Within the data below, find the string "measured" and return each line where it occurs.
========================================================================
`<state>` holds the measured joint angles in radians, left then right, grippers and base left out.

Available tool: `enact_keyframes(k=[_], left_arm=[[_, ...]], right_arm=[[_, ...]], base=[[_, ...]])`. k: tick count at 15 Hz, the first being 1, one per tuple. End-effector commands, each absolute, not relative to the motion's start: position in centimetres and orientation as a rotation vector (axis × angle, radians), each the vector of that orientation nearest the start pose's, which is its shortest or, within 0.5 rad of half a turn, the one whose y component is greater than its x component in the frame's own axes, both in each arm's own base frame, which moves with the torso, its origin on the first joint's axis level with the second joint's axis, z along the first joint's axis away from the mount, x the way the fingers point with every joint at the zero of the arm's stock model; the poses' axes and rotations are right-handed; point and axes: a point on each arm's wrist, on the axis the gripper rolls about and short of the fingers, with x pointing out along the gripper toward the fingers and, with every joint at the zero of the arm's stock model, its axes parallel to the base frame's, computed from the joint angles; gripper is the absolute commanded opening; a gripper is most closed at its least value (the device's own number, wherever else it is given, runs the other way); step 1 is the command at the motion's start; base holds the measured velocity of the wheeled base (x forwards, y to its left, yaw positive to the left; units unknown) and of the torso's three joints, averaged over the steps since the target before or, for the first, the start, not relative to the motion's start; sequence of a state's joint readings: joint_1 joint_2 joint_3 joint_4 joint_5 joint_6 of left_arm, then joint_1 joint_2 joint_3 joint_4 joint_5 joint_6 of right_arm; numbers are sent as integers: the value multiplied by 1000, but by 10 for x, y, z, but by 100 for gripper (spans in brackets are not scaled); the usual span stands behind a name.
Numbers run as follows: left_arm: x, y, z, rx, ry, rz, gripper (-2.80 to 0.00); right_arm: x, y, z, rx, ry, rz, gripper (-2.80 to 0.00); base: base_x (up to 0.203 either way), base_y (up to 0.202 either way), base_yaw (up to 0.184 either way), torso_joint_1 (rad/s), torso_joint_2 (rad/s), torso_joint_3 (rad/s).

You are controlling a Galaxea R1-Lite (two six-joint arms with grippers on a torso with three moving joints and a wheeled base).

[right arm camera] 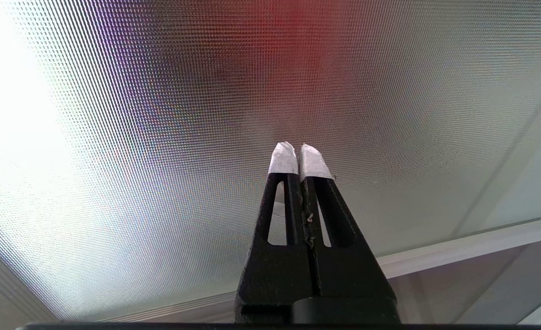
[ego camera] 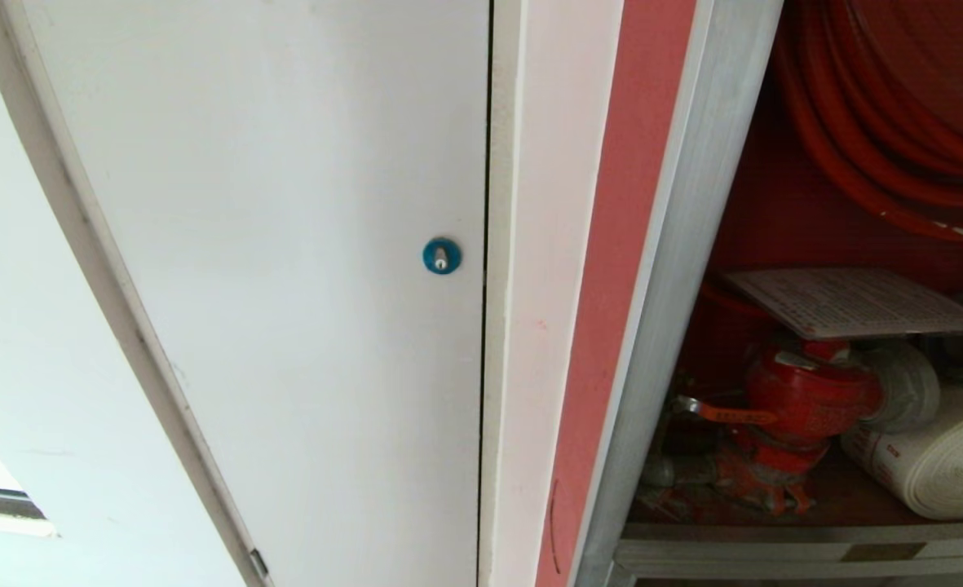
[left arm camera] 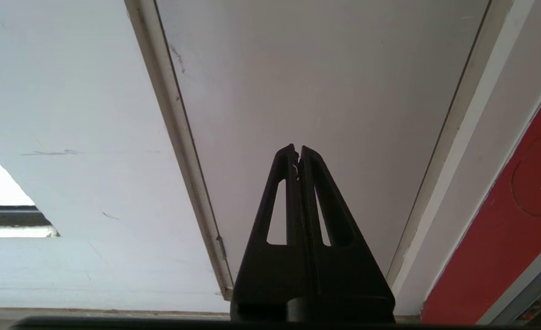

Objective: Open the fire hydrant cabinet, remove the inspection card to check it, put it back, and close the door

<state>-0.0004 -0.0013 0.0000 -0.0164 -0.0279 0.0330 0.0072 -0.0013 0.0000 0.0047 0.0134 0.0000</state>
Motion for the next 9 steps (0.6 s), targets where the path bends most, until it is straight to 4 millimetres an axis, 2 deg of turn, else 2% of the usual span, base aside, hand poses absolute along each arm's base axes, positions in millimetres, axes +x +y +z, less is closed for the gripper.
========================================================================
• Solution for this problem:
`<state>` holds the measured joint angles in radians, left then right, grippers and base left out.
Available tool: `enact_keyframes(k=[_], left_arm=[[_, ...]], right_arm=[[_, ...]], base=[[_, ...]])`. k: tick count at 15 Hz, the first being 1, one per tuple. End-effector commands, each absolute, not relative to the motion's start: position in centimetres and orientation as a rotation vector (axis × angle, radians), each the vector of that orientation nearest the start pose's, which is its shortest or, within 0.5 rad of half a turn, the one whose y component is greater than its x component in the frame's own axes, both in each arm's own base frame, which moves with the torso, its origin on the first joint's axis level with the second joint's axis, z along the first joint's axis away from the mount, x the way the fingers point with every joint at the zero of the arm's stock model; the poses' axes and rotations are right-handed; point and axes: a point on each arm's wrist, on the axis the gripper rolls about and short of the fingers, with x pointing out along the gripper toward the fingers and, with every joint at the zero of the arm's stock model, its axes parallel to the base frame's, computed from the joint angles; gripper is the absolute commanded opening; a gripper is most closed at its least value (the device's own number, wherever else it is given, runs the other way); step 1 is the command at the motion's start; base holds the measured velocity of the wheeled base (x forwards, y to its left, yaw positive to the left; units unknown) and of the torso's three joints, averaged over the steps since the target before or, for the first, the start, not relative to the motion's start; sequence of a state's joint readings: joint_1 joint_2 joint_3 joint_4 joint_5 joint_6 of left_arm, then joint_1 joint_2 joint_3 joint_4 joint_5 joint_6 of right_arm; numbers are sent as integers: the value multiplied by 1000, but by 10 for x, y, z, but by 100 for gripper (spans in brackets are not scaled); the usual span stands behind a name.

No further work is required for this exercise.